**DATA BELOW:**
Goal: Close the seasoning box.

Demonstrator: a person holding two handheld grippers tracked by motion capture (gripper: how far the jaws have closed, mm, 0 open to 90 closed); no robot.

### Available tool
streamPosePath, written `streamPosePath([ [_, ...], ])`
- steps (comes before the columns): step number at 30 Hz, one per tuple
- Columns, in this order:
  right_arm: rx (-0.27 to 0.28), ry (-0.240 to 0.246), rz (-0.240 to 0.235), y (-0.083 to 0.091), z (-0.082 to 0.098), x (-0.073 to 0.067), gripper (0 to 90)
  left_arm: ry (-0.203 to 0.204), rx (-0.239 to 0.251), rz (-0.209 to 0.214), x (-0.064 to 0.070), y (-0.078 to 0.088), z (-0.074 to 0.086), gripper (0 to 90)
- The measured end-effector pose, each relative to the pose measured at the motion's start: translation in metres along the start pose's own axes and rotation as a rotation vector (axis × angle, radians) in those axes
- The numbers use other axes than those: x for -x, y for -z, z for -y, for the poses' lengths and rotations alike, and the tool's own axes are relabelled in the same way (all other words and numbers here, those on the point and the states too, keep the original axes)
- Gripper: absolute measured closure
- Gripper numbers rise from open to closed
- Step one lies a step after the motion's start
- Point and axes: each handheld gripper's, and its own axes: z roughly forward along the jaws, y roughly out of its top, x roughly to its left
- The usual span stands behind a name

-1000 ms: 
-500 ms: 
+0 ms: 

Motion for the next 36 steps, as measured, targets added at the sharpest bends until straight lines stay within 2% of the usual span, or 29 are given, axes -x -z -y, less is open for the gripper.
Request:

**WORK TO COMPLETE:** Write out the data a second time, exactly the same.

**RESPONSE BELOW:**
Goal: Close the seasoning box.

Demonstrator: a person holding two handheld grippers tracked by motion capture (gripper: how far the jaws have closed, mm, 0 open to 90 closed); no robot.

### Available tool
streamPosePath, written `streamPosePath([ [_, ...], ])`
- steps (comes before the columns): step number at 30 Hz, one per tuple
- Columns, in this order:
  right_arm: rx (-0.27 to 0.28), ry (-0.240 to 0.246), rz (-0.240 to 0.235), y (-0.083 to 0.091), z (-0.082 to 0.098), x (-0.073 to 0.067), gripper (0 to 90)
  left_arm: ry (-0.203 to 0.204), rx (-0.239 to 0.251), rz (-0.209 to 0.214), x (-0.064 to 0.070), y (-0.078 to 0.088), z (-0.074 to 0.086), gripper (0 to 90)
- The measured end-effector pose, each relative to the pose measured at the motion's start: translation in metres along the start pose's own axes and rotation as a rotation vector (axis × angle, radians) in those axes
- The numbers use other axes than those: x for -x, y for -z, z for -y, for the poses' lengths and rotations alike, and the tool's own axes are relabelled in the same way (all other words and numbers here, those on the point and the states too, keep the original axes)
- Gripper: absolute measured closure
- Gripper numbers rise from open to closed
- Step one lies a step after the motion's start
- Point and axes: each handheld gripper's, and its own axes: z roughly forward along the jaws, y roughly out of its top, x roughly to its left
- The usual span stands behind a name

-1000 ms: 
-500 ms: 
+0 ms: 

Motion for the next 36 steps, as measured, targets added at the sharpest bends until straight lines stay within 2% of the usual span, or 29 are given, axes -x -z -y, less is open for the gripper.
Request:

The output as shown is complete.